Return the listing exactly. Keep no pictures.

• Dataset section
[Start of Attachment]

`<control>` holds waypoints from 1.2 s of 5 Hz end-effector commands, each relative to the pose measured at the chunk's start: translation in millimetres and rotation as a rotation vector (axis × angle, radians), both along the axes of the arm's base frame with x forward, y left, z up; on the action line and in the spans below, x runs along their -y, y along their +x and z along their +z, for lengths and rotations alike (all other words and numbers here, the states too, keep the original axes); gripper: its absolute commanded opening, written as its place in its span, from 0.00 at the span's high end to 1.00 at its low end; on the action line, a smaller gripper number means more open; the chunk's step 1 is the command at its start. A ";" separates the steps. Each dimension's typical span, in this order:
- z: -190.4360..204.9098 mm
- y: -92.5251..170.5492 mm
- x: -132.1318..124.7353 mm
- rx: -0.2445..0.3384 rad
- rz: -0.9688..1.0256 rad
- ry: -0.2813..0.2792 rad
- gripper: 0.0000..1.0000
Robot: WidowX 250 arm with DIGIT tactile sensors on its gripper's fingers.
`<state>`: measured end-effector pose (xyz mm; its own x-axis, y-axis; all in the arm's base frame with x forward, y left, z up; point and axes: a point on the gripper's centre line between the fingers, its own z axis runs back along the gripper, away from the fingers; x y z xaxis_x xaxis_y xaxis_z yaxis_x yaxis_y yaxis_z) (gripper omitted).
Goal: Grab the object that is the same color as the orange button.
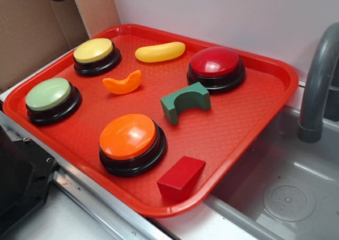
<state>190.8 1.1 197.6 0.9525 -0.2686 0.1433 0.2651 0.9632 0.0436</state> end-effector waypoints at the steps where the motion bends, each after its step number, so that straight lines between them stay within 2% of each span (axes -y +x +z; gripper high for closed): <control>1: -48.6 46.5 -13.4 0.032 -0.247 -0.043 0.00; 2: -73.8 53.2 -5.3 0.008 -0.319 -0.035 0.00; 3: -112.4 55.8 -6.6 -0.031 -0.292 -0.008 0.00; 4: -133.6 60.7 -14.8 -0.031 -0.269 0.060 0.00; 6: -155.1 73.1 -12.0 -0.060 -0.259 0.048 0.00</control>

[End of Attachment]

• Task result
`<control>` holds waypoints from 1.2 s of 5 Hz end-effector commands, each relative to the pose measured at the chunk's start: translation in millimetres and rotation as a rotation vector (axis × angle, radians), both along the axes of the arm's base frame with x forward, y left, z up; on the action line and in the spans below, x runs along their -y, y along their +x and z along their +z, for lengths and rotations alike (all other words and numbers here, the states too, keep the original axes); gripper: its absolute commanded opening, written as its place in its span, from 0.00 at the span's high end to 1.00 at its low end; on the action line, a smaller gripper number means more open; the chunk's step 1 is the command at its start. A ";" separates the steps. Each dimension's typical span, in this order:
- z: -190.4360..204.9098 mm
- y: -92.5251..170.5492 mm
- x: -132.1318..124.7353 mm
- rx: -0.2445..0.3384 rad
- rz: -0.9688..1.0256 rad
- ry: -0.2813..0.2792 rad
- gripper: 0.0000..1.0000
Robot: WidowX 250 arm with DIGIT tactile sensors on its gripper's fingers.
`<state>`: measured end-effector pose (xyz mm; its own x-axis, y-axis; all in the arm's base frame with x forward, y left, z up; point and axes: a point on the gripper's centre line between the fingers, its own z axis runs back along the gripper, away from the fingers; x y z xaxis_x xaxis_y xaxis_z yaxis_x yaxis_y yaxis_z) (gripper omitted).
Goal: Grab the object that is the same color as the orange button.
<state>190.8 1.1 197.6 0.9525 -0.2686 0.1433 0.2651 0.9632 0.0436</state> end-effector waypoints at the steps where the motion bends, each after its step number, so that straight lines between them stay within 2% of each span (axes -y +x +z; gripper high for closed): <control>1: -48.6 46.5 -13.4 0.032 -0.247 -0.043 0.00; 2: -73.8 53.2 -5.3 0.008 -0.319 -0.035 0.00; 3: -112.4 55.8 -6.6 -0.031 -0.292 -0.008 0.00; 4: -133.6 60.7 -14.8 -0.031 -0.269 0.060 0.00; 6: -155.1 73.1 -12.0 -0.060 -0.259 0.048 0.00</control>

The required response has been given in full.